Department of Rehabilitation Science, School of Medicine, Osaka Metropolitan University, 3-7-30, Habikino, Osaka, 583-8555, Japan.
Department of Rehabilitation Medicine, Hyogo College of Medicine, Nishinomiya, Hyogo, Japan.
Sci Rep. 2023 Jun 6;13(1):9217. doi: 10.1038/s41598-023-34556-3.

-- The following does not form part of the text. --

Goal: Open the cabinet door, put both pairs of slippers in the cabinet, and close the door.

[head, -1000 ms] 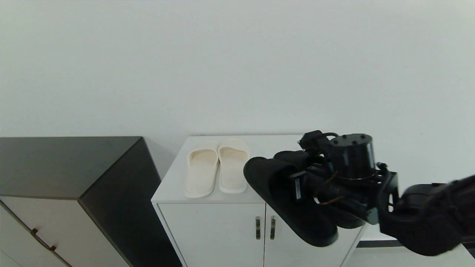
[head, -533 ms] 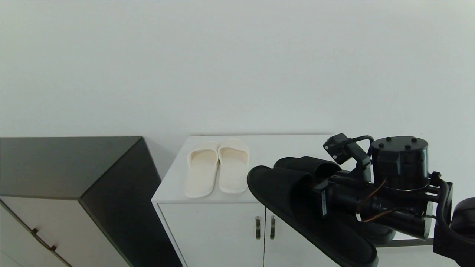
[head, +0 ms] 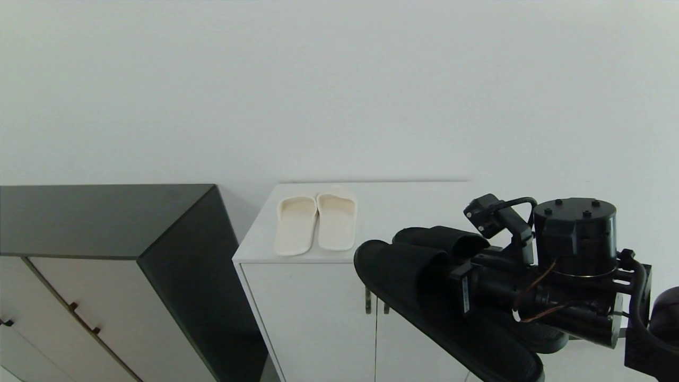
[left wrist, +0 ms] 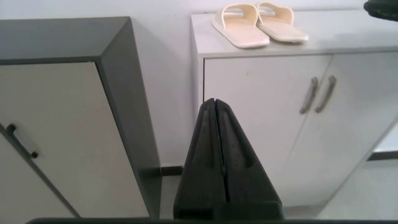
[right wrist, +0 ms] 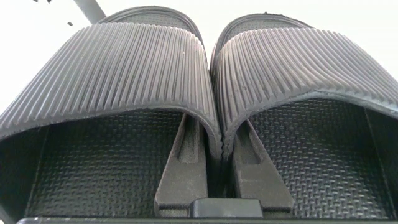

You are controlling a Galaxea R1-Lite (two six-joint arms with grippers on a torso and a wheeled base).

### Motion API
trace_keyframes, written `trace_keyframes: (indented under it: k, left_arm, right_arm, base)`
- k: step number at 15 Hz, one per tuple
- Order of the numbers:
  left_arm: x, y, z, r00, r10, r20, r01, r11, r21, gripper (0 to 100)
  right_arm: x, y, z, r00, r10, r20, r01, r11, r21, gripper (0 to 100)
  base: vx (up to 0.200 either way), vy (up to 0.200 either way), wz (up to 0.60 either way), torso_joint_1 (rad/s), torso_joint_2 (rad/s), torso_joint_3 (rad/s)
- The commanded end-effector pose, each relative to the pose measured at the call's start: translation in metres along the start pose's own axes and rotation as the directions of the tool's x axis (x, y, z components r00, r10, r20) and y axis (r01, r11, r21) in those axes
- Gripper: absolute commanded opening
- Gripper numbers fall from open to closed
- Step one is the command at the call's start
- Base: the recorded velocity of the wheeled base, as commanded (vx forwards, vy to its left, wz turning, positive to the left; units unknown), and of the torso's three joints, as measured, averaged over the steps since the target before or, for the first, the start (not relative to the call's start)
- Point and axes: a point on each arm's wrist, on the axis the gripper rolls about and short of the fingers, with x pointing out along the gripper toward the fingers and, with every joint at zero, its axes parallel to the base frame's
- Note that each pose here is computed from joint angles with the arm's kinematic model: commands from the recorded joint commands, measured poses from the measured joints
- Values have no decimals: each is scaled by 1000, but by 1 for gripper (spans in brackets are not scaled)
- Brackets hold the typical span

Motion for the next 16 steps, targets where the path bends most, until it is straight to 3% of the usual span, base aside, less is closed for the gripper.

Robot-assisted therapy can effectively treat upper extremity (UE) paralysis in patients who experience a stroke. Presently, UE, as a training item, is selected according to the severity of the paralysis based on a clinician's experience. The possibility of objectively selecting robot-assisted training items based on the severity of paralysis was simulated using the two-parameter logistic model item response theory (2PLM-IRT). Sample data were generated using the Monte Carlo method with 300 random cases. This simulation analyzed sample data (categorical data with three difficulty values of 0, 1, and 2 [0: too easy, 1: adequate, and 2: too difficult]) with 71 items per case. First, the most appropriate method was selected to ensure the local independence of the sample data necessary to use 2PLM-IRT. The method was to exclude items with low response probability (maximum response probability) within a pair in the Quality of Compensatory Movement Score (QCM) 1-point item difficulty curve, items with low item information content within a pair in the QCM 1-point item difficulty curve, and items with low item discrimination. Second, 300 cases were analyzed to determine the most appropriate model (one-parameter or two-parameter item response therapy) to be used and the most favored method to establish local independence. We also examined whether robotic training items could be selected according to the severity of paralysis based on the ability of a person (θ) in the sample data as calculated by 2PLM-IRT. Excluding items with low response probability (maximum response probability) in a pair in the categorical data 1-point item difficulty curve was effective in ensuring local independence. Additionally, to ensure local independence, the number of items should be reduced to 61 from 71, indicating that the 2PLM-IRT was an appropriate model. The ability of a person (θ) calculated by 2PLM-IRT suggested that seven training items could be estimated from 300 cases according to severity. This simulation made it possible to objectively estimate the training items according to the severity of paralysis in a sample of approximately 300 cases using this model.
机器人辅助疗法可以有效治疗中风后上肢(UE)瘫痪的患者。目前,UE 作为一种训练项目,是根据临床医生的经验,根据瘫痪的严重程度来选择的。本研究使用双参数逻辑模型项目反应理论(2PLM-IRT)模拟基于瘫痪严重程度客观选择机器人辅助训练项目的可能性。使用蒙特卡罗方法生成了 300 个随机案例的样本数据。该模拟分析了样本数据(类别数据,有 0、1 和 2 三个难度值[0:太容易,1:适当,2:太难]),每个案例有 71 个项目。首先,选择最合适的方法来确保使用 2PLM-IRT 时样本数据的局部独立性。该方法是排除 QCM 1 分项目难度曲线中一对内低响应概率(最大响应概率)的项目、QCM 1 分项目难度曲线中一对内低项目信息含量的项目以及低项目辨别力的项目。其次,分析 300 个案例以确定最合适的模型(单参数或双参数项目反应疗法)和建立局部独立性的最受欢迎的方法。我们还检查了根据 2PLM-IRT 计算的样本数据中个人能力(θ),是否可以根据瘫痪的严重程度选择机器人训练项目。排除类别数据 1 分项目难度曲线中一对内低响应概率(最大响应概率)的项目对确保局部独立性有效。此外,为确保局部独立性,从 71 个项目减少到 61 个项目,表明 2PLM-IRT 是合适的模型。2PLM-IRT 计算的个人能力(θ)表明,根据严重程度,可以从 300 个案例中估计出 7 个训练项目。该模拟使用该模型,对大约 300 个样本中的瘫痪严重程度进行客观估计,从而可以实现训练项目的客观估计。